Assignment: Give all of the data below again exactly, and drop the images.

Records contained in a dataset
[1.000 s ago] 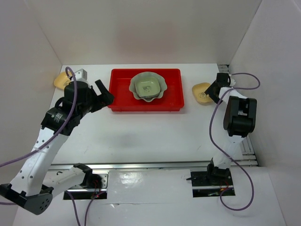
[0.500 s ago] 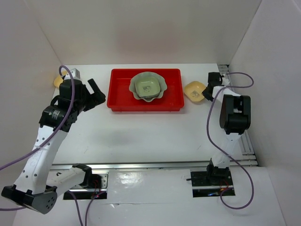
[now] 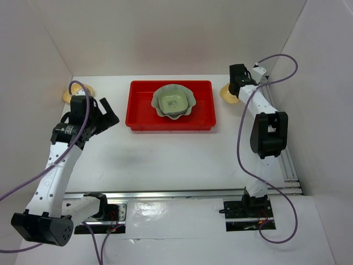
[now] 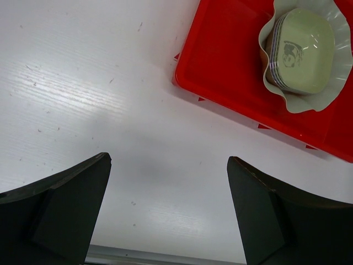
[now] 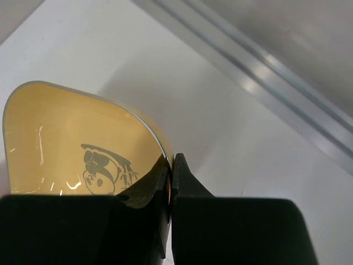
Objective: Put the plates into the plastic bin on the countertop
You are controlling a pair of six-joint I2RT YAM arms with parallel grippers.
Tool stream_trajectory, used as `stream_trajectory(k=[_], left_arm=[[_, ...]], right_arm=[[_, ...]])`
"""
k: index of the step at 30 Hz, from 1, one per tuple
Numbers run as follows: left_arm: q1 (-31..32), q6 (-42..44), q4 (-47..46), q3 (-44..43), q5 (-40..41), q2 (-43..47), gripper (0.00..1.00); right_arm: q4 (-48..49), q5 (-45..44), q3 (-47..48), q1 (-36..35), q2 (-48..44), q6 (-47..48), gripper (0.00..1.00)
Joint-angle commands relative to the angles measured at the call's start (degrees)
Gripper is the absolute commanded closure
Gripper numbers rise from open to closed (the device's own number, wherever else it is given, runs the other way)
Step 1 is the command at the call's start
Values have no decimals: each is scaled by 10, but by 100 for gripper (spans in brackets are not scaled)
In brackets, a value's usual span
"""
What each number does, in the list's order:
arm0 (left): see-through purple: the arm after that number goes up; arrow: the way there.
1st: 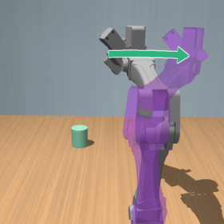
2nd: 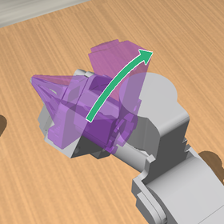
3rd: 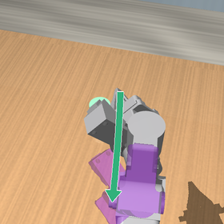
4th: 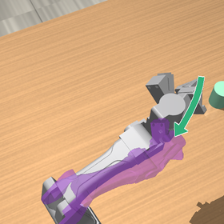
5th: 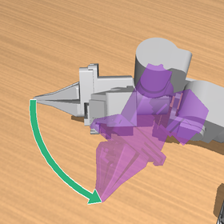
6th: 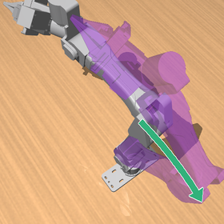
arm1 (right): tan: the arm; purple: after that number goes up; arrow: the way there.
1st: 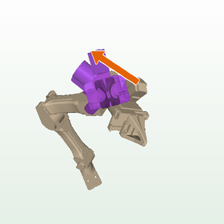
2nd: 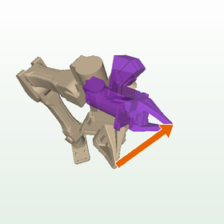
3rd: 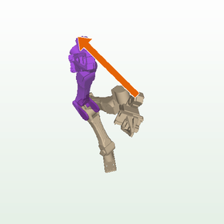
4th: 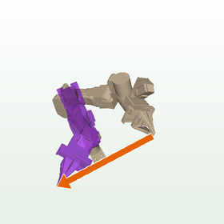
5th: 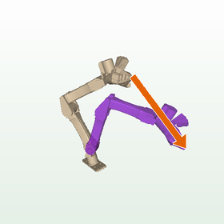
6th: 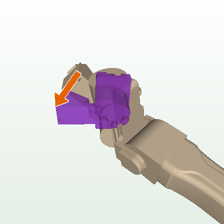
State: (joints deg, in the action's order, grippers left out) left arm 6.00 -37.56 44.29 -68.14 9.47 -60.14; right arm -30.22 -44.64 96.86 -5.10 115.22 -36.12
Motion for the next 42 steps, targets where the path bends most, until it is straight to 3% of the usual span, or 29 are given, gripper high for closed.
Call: stream_trajectory(k=[1, 4, 9, 16, 17, 18, 21, 24, 28, 32, 42], left_arm=[[-7, 15, -34, -2, -21, -1, 0], [-7, 15, -34, 4, -21, -1, 0], [-13, 15, -34, 4, -21, -6, 0], [-13, 10, -40, 9, -26, -6, 0], [-13, 10, -40, 14, -26, -6, 0], [-13, 10, -40, 14, -26, -6, 0], [-13, 10, -40, 14, -26, -6, 0], [-13, 10, -40, 14, -26, 1, 0], [-13, 10, -53, 34, -21, 23, 0], [-13, 16, -53, 35, -21, 23, 0], [-18, 21, -53, 35, -31, 18, 0]], right_arm=[[-45, -90, 18, 4, -26, 4, 100], [-11, -80, -18, -8, -85, 12, 100], [178, 42, -128, -56, -198, 123, 100], [175, 105, -53, -113, -195, 162, 100], [187, 136, -44, -113, -179, 176, 100], [192, 235, -23, -119, -168, 213, 100], [198, 401, 37, -133, -104, 285, 100], [156, 541, 118, -125, -10, 308, 100], [100, 563, 275, -130, 88, 350, 100], [54, 550, 344, -144, 148, 379, 100], [104, 547, 228, -148, 141, 338, 100]])
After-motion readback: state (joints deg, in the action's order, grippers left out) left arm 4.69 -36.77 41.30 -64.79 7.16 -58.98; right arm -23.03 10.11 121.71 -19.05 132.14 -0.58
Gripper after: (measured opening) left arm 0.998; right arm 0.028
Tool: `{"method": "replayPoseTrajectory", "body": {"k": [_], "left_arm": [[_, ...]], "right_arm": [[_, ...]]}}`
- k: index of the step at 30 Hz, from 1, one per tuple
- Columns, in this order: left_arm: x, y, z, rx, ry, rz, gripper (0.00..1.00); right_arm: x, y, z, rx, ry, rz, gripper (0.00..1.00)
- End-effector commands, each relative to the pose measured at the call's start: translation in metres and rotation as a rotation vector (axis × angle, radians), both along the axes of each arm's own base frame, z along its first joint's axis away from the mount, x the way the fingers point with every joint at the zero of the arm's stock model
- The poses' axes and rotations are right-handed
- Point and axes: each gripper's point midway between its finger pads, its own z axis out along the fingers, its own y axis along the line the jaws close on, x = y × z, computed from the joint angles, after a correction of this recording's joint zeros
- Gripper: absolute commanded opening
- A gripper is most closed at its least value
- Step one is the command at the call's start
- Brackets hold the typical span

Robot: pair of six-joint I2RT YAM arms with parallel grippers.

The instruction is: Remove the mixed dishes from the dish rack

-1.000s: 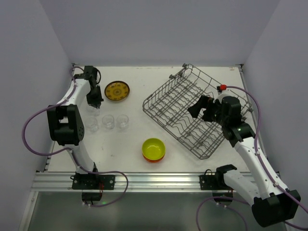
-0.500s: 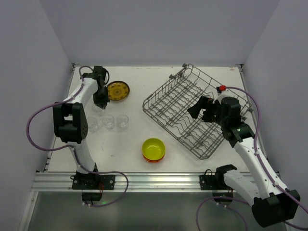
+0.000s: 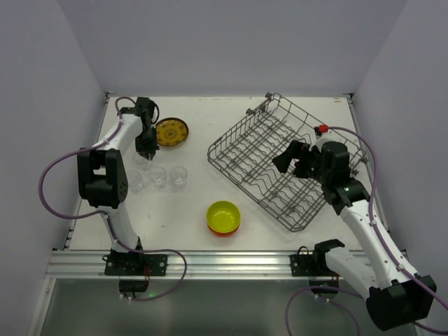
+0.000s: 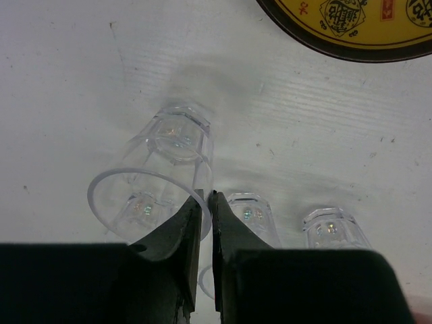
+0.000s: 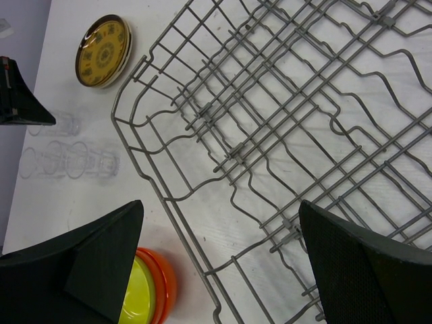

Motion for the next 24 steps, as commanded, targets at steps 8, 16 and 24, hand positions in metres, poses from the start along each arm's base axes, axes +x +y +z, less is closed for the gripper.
{"method": "replayPoseTrajectory", "body": {"k": [8, 16, 24], "left_arm": [[-0.001, 0.0, 0.007, -0.007, -0.009, -0.029, 0.24], [0.009, 0.004, 0.047, 0.013, -0.123, 0.002, 0.48], [0.007, 0.0, 0.197, -0.012, -0.651, 0.038, 1.0]], "right_arm": [[0.001, 0.003, 0.008, 0.005, -0.049, 0.021, 0.99], [0.001, 0.001, 0.009, 0.001, -0.056, 0.015, 0.99], [-0.003, -0.014, 0.021, -0.049, -0.097, -0.037, 0.99]]}}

Output below:
[1.000 s ago] 
[0.500 s ago] 
[now] 
[now] 
[now] 
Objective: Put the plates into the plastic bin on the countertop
You are controlling a pair of six-joint I2RT YAM arms with parallel grippers.
Tool stream_trajectory, used as `stream_trajectory(k=[_], left_arm=[[_, ...]], right_arm=[[_, ...]])`
"""
k: index of the step at 30 Hz, from 1, one per tuple
Numbers run as follows: left_arm: q1 (-31..32), q6 (-42..44), q4 (-47..46), q3 (-44..43), q5 (-40..41), q2 (-43..47), gripper (0.00..1.00); right_arm: q4 (-48..49), q5 (-45..44), q3 (-47..48), q1 (-36..35), q2 (-48..44), q6 (-47..48), gripper (0.00..1.00)
Joint-angle commands relative to the angles measured at the call's start (degrees)
Gripper is the absolute commanded closure
Gripper numbers rise from open to closed (the device's own number, wherever else it is given, runs the other way)
Step 1 is the command at the call's start
Values have no decimals: each is scaled by 10, but by 100 for gripper (spans in brackets are not scaled)
In brackets, a value's usual span
"""
What each number does, in the list's order:
arm0 (left): see-through purple: the arm after that number goes up; arrow: the way there.
1st: 
2nd: 
3rd: 
4th: 
5th: 
6th: 
arm1 (right): tan: the arm; purple: after that number goes up; arrow: the way there.
1st: 
2nd: 
3rd: 
4th: 
5th: 
6th: 
State: (joints deg, in the action's order, grippers left out) left arm 6.00 -37.56 44.29 -68.14 9.47 -60.14; right arm -30.22 -44.64 96.86 -5.10 115.22 -36.12
Motion for the next 42 steps, targets where the path bends most, until it is straight to 3% of the usual span, or 29 are given, gripper high for closed.
Call: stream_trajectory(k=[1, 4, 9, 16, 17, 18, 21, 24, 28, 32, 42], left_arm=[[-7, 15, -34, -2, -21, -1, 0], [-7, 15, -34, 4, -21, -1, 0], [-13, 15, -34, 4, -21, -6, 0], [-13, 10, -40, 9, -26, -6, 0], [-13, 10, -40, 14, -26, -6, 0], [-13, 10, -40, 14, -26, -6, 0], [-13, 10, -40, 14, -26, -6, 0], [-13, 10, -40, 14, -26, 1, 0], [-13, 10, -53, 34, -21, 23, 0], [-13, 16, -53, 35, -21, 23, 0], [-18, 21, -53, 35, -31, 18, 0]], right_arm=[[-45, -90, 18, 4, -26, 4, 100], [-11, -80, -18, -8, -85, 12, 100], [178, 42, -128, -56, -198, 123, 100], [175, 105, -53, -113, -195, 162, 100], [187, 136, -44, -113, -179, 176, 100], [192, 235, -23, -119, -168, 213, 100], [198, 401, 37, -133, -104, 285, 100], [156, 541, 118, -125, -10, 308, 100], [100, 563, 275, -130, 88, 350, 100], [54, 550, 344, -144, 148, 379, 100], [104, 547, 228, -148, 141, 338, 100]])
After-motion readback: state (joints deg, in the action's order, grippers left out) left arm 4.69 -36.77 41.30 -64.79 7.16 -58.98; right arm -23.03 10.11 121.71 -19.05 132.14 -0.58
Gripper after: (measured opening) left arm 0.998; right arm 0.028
Tool: `{"method": "replayPoseTrajectory", "body": {"k": [_], "left_arm": [[_, ...]], "right_arm": [[_, ...]]}}`
- k: index of the step at 30 Hz, from 1, one per tuple
- Columns, in this order: left_arm: x, y, z, rx, ry, rz, gripper (0.00..1.00); right_arm: x, y, z, rx, ry, rz, gripper (0.00..1.00)
- End-effector commands, each relative to the pose measured at the call's start: translation in metres and rotation as a rotation vector (axis × angle, radians), both along the axes of each arm's own base frame, z along its first joint's axis away from the mount, x the way the fingers point with every joint at the zero of the arm's stock model
- The poses' axes and rotations are right-handed
- Point and axes: each gripper's point midway between its finger pads, its own z axis out along the fingers, its own y axis along the line the jaws close on, x = y × z, computed from the joint angles, after a correction of this recording's joint zeros
- Gripper: absolute commanded opening
- A gripper is most closed at its least value
- Step one is the command at the call's start
- Brackets hold the typical span

Robot: pair of six-joint I2RT YAM arms with parallel grippers.

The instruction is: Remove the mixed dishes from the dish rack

-1.000s: 
-0.500s: 
+0.000s: 
+0.000s: 
+0.000s: 

Motion for the next 24 steps, as commanded, targets at steps 8, 16 and 24, hand positions in metres, poses from the start along each arm's base axes, axes +x +y +z, less is closed for the gripper.
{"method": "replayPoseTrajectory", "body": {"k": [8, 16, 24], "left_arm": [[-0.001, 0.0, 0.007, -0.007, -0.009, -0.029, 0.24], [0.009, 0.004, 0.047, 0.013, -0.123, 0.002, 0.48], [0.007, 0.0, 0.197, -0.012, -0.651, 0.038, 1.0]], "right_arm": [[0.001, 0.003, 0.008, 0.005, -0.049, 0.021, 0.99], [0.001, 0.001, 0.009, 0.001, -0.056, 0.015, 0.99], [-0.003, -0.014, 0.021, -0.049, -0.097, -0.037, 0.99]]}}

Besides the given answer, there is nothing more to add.